_Task prompt_
Scan the records for the word "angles". Return each line where it is found.

_Records_
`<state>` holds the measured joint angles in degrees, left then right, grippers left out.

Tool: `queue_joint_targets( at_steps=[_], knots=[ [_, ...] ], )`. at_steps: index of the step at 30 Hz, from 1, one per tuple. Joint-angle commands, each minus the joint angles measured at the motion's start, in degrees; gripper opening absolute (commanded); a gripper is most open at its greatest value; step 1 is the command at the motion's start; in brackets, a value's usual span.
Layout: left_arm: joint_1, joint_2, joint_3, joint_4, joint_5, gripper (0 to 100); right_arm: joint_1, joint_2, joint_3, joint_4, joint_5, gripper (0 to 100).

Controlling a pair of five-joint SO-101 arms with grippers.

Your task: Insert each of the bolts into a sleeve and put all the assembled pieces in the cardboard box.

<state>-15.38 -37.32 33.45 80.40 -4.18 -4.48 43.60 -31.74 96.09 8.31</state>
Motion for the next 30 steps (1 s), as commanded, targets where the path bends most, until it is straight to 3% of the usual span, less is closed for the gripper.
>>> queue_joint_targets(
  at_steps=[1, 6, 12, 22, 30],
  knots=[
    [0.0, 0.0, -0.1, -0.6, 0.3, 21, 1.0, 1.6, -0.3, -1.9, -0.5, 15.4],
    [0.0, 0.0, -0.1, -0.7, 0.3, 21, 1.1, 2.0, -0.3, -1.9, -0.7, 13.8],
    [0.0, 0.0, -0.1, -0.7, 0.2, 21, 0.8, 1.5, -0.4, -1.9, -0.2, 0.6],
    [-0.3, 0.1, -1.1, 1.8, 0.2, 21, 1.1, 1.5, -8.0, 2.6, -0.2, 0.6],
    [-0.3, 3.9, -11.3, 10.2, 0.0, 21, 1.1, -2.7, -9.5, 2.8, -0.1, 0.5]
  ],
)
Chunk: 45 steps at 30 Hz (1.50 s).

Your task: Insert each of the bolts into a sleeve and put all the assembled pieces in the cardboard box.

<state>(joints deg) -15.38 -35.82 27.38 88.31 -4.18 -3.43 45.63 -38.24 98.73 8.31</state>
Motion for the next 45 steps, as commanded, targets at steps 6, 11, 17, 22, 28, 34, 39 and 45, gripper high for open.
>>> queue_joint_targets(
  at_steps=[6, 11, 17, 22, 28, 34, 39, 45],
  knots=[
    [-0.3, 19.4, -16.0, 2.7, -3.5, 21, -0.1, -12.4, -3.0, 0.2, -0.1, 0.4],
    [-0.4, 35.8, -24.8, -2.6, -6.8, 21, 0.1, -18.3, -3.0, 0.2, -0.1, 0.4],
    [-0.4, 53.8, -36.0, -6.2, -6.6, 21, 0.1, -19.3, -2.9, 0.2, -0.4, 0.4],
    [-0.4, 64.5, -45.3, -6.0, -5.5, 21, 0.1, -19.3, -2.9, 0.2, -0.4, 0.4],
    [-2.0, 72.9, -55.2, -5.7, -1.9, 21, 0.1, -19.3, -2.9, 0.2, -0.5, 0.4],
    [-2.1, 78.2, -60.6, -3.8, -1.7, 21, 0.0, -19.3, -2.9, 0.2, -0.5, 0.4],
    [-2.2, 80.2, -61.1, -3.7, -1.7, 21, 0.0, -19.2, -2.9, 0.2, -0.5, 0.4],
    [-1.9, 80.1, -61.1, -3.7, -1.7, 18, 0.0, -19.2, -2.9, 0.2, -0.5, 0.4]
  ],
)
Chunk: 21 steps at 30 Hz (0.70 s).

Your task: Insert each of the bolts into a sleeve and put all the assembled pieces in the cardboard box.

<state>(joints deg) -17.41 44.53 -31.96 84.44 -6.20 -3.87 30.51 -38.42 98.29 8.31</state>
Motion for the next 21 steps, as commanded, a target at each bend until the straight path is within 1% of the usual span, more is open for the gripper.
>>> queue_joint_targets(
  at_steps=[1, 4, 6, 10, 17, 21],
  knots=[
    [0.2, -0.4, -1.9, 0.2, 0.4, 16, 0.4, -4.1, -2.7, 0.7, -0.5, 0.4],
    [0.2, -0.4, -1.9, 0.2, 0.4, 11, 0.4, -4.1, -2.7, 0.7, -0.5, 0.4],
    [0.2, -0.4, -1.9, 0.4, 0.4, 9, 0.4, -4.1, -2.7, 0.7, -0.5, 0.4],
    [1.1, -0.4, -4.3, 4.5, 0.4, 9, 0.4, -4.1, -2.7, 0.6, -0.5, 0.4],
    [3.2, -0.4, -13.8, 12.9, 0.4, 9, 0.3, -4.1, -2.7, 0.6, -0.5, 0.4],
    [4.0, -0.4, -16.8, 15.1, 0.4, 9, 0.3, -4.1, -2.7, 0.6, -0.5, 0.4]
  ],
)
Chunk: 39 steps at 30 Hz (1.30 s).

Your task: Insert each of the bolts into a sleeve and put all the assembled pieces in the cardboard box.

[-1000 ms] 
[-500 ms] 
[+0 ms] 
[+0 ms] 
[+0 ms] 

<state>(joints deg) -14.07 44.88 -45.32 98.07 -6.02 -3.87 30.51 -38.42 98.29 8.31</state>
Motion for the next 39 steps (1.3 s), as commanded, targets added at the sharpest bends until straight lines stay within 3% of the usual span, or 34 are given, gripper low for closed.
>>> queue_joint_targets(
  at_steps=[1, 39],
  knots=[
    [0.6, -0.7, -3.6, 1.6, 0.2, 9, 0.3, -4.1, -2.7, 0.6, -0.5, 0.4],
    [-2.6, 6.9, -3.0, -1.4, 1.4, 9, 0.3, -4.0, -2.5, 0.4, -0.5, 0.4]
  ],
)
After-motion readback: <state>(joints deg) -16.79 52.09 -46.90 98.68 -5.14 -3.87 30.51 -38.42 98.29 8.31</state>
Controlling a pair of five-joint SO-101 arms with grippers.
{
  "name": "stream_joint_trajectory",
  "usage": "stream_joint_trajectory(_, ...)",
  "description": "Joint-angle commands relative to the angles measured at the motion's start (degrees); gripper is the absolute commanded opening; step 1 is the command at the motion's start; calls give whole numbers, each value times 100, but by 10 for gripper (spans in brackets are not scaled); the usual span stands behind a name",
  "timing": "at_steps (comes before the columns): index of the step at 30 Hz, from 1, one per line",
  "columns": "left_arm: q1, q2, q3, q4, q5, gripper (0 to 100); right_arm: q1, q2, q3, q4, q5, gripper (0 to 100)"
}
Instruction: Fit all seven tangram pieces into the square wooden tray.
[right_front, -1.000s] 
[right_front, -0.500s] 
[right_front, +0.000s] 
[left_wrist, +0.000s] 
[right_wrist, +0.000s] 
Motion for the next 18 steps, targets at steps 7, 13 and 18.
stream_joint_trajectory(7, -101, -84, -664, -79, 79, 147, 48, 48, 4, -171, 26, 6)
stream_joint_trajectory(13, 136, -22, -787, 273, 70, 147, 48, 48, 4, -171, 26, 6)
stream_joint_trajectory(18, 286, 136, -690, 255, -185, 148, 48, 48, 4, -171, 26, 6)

_Result below_
`<state>` holds the measured joint angles in degrees, left then right, grippers left out.
Tool: `queue_joint_targets( at_steps=[_], knots=[ [_, ...] ], )`. at_steps: index of the step at 30 Hz, from 1, one per tuple. Joint-angle commands, each minus the joint angles measured at the motion's start, in degrees; gripper opening absolute (commanded); a gripper is most open at its greatest value; step 1 is the command at the motion's start; in brackets, a value's usual span.
  "description": "Joint-angle commands relative to the angles measured at the motion's start (degrees); gripper is the absolute commanded opening; step 1 is the command at the motion's start; calls give whole numbers, each value times 100, but by 10 for gripper (spans in brackets are not scaled); the usual span stands behind a name",

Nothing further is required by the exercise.